Cells Called On To ID Over Consumption

By John Salak –

Cell phones may soon become a new and effective weapon in the battle against drunk driving and over-indulging in general.

For years, cell phones have used by people to call others for help if they’ve had too much and didn’t want to risk driving a car. Now, however, preliminary research indicates that cell phones can actually help determine if someone has had too much to drink by monitoring how they walk, helping to eliminate any questions about getting behind a wheel, discouraging additional consumption, alerting sponsors or simply avoiding dangerous activities while impaired.

“We have powerful sensors we carry around with us wherever we go,” said lead researcher Brian Suffoletto, M.D., who was with the University of Pittsburgh School of Medicine when the research was conducted and is now with Stanford University School of Medicine’s Department of Emergency Medicine. “We need to learn how to use them to best serve public health.”

Suffoletto has personal experience on the impact of drunk driving and intoxication in general, having lost a friend in a related car crash and then working as an emergency physician. Consequently, he is focused on using digital technology to combat the problem.

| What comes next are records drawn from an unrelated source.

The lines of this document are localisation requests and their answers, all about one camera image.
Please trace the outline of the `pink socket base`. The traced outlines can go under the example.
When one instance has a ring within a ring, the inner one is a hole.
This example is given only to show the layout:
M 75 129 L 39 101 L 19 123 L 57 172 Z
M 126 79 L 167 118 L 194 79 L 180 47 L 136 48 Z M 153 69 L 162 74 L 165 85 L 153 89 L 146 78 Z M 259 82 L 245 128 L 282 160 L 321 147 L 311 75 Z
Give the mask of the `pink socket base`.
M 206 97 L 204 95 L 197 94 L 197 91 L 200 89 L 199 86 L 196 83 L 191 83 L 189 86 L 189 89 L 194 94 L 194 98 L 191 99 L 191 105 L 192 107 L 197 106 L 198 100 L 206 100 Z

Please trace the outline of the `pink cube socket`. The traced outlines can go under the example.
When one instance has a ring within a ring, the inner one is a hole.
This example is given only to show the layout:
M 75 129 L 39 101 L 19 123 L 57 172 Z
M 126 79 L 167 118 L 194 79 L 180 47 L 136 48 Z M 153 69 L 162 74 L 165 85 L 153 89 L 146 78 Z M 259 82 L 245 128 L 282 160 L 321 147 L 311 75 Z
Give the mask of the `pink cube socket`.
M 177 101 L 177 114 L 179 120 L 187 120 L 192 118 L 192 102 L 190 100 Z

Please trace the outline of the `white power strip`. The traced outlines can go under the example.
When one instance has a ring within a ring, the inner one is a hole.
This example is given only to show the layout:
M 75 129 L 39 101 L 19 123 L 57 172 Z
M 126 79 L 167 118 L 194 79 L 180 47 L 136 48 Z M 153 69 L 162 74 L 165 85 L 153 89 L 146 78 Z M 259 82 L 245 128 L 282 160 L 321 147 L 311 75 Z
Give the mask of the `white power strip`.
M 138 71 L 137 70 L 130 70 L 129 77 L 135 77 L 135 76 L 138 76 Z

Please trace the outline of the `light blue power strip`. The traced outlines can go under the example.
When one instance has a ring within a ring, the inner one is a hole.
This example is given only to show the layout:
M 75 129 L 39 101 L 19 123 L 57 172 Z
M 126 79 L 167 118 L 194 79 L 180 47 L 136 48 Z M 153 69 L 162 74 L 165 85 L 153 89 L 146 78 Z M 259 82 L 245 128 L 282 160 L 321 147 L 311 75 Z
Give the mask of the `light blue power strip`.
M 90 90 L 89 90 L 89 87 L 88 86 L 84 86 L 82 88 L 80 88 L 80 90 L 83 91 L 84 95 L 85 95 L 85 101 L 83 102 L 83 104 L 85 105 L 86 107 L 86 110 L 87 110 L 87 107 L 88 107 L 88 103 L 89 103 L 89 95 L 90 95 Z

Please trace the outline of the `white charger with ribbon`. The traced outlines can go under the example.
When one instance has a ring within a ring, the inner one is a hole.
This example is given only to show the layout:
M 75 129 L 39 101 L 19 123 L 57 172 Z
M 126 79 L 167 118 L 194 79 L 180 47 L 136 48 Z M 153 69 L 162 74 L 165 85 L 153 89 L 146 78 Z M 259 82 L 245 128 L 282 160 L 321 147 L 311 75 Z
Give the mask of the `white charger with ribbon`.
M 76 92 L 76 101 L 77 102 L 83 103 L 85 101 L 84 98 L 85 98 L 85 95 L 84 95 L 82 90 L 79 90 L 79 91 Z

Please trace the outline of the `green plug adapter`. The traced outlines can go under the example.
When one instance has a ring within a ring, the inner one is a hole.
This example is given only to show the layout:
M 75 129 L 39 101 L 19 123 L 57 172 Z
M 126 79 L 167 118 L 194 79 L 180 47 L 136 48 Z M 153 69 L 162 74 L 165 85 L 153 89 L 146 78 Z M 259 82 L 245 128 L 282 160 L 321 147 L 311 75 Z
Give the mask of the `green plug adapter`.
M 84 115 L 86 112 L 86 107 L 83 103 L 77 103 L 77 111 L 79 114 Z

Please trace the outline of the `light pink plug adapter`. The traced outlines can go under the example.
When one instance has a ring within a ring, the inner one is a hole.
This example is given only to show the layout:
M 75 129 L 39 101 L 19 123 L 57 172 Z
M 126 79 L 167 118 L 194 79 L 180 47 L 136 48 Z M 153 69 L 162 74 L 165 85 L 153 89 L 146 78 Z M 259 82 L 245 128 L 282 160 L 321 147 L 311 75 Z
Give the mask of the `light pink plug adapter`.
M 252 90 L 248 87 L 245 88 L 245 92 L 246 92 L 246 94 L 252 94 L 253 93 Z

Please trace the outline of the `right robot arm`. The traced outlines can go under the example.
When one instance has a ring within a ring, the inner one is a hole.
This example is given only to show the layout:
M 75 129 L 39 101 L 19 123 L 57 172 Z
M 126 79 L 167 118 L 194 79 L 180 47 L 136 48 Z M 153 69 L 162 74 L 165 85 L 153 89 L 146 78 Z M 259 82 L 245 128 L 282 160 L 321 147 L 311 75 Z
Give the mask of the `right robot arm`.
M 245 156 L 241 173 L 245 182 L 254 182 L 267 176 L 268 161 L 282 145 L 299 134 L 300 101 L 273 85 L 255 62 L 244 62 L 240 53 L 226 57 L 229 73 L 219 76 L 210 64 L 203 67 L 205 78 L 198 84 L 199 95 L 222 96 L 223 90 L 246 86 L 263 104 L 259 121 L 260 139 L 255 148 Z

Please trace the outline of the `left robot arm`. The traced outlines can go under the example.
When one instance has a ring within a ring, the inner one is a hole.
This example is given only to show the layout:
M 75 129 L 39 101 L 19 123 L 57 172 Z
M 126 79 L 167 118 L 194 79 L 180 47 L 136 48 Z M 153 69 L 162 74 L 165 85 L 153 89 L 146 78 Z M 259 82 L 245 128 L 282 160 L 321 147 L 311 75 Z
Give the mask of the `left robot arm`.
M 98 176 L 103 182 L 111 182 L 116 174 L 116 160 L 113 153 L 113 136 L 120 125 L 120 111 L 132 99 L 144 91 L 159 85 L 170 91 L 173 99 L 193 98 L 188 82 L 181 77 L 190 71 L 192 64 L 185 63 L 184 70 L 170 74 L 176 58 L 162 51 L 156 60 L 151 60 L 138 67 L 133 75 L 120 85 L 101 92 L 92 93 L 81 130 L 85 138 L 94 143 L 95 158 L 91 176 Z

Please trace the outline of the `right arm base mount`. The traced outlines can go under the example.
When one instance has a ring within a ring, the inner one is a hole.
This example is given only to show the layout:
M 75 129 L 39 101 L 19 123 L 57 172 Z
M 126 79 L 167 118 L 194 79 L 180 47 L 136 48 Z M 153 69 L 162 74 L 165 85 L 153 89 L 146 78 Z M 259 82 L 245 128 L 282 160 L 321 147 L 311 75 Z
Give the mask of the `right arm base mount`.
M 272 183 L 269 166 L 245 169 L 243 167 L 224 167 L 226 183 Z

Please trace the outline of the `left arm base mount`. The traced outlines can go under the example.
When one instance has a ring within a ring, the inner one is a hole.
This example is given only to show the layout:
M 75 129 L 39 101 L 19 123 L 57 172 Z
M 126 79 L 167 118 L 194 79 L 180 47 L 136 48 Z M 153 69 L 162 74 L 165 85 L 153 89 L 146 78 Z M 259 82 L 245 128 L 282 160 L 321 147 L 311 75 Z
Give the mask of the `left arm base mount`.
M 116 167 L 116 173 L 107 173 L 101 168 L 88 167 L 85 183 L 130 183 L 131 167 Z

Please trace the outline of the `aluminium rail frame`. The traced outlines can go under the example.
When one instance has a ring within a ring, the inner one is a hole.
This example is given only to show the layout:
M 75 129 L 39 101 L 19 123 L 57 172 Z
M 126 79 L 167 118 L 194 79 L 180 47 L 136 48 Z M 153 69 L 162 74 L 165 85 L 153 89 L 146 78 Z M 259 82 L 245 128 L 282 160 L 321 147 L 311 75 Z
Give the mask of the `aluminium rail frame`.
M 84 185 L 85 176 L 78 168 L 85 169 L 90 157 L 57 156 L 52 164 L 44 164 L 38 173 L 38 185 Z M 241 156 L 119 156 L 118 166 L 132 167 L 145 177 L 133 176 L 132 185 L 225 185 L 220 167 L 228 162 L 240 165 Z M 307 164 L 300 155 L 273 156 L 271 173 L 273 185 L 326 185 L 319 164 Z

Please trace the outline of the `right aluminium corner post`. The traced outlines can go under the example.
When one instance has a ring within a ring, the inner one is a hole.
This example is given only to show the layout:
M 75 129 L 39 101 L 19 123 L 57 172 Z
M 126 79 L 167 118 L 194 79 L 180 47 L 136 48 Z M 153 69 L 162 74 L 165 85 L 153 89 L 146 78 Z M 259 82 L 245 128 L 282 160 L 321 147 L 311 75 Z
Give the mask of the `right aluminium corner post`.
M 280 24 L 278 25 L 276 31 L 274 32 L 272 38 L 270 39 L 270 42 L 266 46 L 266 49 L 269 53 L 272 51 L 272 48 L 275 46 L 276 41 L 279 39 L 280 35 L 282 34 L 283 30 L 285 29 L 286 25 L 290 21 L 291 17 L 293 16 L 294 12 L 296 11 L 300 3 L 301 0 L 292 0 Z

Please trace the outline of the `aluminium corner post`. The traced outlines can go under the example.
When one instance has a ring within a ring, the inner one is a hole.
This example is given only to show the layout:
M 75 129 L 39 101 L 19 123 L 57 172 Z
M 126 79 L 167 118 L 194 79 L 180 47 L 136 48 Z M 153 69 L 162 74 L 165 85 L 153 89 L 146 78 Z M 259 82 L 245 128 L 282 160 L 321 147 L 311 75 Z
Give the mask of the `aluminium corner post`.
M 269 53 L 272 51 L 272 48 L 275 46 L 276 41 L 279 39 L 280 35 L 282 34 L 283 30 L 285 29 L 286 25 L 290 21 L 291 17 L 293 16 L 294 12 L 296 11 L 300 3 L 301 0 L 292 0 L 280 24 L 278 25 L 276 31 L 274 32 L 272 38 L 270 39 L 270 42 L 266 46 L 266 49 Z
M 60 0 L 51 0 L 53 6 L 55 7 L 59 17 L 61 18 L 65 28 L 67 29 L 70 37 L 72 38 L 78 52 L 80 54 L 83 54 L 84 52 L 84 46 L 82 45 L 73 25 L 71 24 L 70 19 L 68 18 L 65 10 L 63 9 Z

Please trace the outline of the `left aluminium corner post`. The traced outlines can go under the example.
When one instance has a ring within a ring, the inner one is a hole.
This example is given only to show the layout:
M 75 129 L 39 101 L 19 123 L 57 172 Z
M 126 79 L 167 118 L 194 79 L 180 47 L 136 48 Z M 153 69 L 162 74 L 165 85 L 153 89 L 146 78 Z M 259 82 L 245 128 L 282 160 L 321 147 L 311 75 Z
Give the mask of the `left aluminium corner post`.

His work involved studying the impact of over consumption on 22 adults under controlled circumstances and then using a cell phone on each participant’s back to measure how they walked in a straight line 10 steps forward and then turning around and coming back.

The smartphones measured each participant’s acceleration and mediolateral (side to side), vertical (up and down) and anteroposterior (forward and backward) movements while walking.

About 90 percent of the time, they were able to use changes in person gait to identify when they were legally intoxicated by measuring walking changes against breathalyzer reports showing  alcohol concentration in excess of .08 percent, the legal limit for driving in the United States.

Admittedly, the results are not widely applicable now for several reasons, including that people generally don’t carry their phones on their lower backs. But the results do create a foundation for additional research and development.

“This controlled lab study shows that our phones can be useful to identify ‘signatures’ of functional impairments related to alcohol,” Suffoletto says.

“In 5 years, I would like to imagine a world in which if people go out with friends and drink at risky levels,” Suffoletto says, “they get an alert at the first sign of impairment and are sent strategies to help them stop drinking and protect them from high-risk events like driving, interpersonal violence and unprotected sexual encounters.”